I can imagine why this would happen. I cannot recall a class during my days in high school and college that had this question as a problem:

If you were given $10, how would you turn it into $20? (for a return of 100%)

It’s a simple question, but not a single class ever posed this question during class, in homework, or a test. But yet you are told to do some of the hardest things – find a complicated derivative or integral, solve for differential equations, read a book with an absurdly confusing writing style, and my favorite: transform a time domain equation to a frequency domain equation. Seriously, what the heck does this even mean?

What it means is not important. What’s important is that you figured out how to do these things, otherwise you would not have satisfied your requirements to pass the class and ultimately obtain a college degree.

Here’s another way to look at it: In college, on your first day of class, there was no guarantee that you would pass the class. You didn’t have any prior knowledge of what was taught in the class other than the course title you read when registering for it. You even paid for the class knowing very well that you could fail. If you failed, you’d have to take it again next semester, which meant you had to pay AGAIN for that class. Regardless of whether you wanted to do it or felt you had to do it, you paid for a class knowing you didn’t have a guaranteed chance of passing. But either way, you had believed in yourself because you told yourself you had to pass this class in order to get your college degree. That was enough to push yourself. This means there was a point where you believed you could succeed at something and you had taken that leap of faith to make it happen.

When you look at it this way, how is it different from taking a chance with investing? You could try your first investment, and if it fails, you’ll learn why you failed. It only makes sense to try again because the second time around you’ll be smarter than you were to begin with. Just like if you failed a class the first time, you’d probably pass it the second time around because you would be aware of where you made your mistakes during the first time around. You understood the pain of failing so you made sure it didn’t happen again. But would this drive and motivation have come if didn’t understand what it was like to fail?

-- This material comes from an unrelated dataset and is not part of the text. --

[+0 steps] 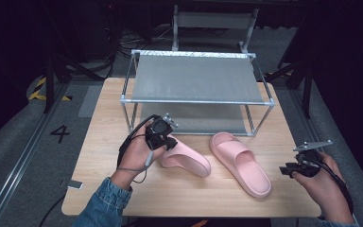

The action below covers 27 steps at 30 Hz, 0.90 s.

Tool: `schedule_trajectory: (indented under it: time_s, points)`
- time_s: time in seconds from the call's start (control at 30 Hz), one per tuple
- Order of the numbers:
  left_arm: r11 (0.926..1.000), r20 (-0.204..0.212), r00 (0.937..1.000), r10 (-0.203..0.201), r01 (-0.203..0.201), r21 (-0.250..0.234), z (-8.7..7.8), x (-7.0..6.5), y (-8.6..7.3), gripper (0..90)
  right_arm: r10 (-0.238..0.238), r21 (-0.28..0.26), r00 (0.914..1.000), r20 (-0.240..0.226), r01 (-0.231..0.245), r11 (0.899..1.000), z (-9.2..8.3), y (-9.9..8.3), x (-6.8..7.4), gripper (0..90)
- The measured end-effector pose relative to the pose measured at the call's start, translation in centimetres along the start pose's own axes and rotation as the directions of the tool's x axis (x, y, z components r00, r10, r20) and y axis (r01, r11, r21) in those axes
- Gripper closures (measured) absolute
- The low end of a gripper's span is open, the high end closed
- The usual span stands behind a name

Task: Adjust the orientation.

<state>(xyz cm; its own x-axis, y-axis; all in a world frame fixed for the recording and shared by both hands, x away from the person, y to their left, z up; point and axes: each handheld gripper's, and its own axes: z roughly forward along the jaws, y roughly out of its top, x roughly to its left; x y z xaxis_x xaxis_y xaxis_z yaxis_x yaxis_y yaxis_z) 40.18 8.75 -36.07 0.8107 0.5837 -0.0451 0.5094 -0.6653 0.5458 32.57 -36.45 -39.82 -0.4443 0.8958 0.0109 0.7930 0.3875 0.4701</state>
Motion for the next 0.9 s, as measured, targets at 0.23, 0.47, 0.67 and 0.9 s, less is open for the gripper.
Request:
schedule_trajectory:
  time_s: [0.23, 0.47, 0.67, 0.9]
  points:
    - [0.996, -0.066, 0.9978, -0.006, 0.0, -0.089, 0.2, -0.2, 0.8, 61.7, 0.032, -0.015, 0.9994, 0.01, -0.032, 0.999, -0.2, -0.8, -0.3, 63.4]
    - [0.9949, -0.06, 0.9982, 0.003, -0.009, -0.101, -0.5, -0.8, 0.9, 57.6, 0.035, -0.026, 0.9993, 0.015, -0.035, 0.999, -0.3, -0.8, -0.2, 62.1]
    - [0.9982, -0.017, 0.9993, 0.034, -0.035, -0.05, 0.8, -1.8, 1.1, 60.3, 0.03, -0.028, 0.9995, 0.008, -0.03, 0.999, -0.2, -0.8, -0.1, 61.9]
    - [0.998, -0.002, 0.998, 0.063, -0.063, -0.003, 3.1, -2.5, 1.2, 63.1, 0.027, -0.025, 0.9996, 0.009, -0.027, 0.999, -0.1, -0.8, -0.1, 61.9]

Investments are virtually no different from take a college course for the first time. In fact, I would argue to say that investing is likely easier to learn provided that you are willing to see where you made your mistake and learn from it. Investing has an advantage in the sense that tons of research material readily available before you take the leap. A class is worse…you probably never did a Google search on your course first – you simply took it because you had to. Once you got started, you were determined to pass. Action was taken and you told yourself you had to succeed.

Bottom line: there’s no reason that investments cannot be approached in the same manner as taking a new college course.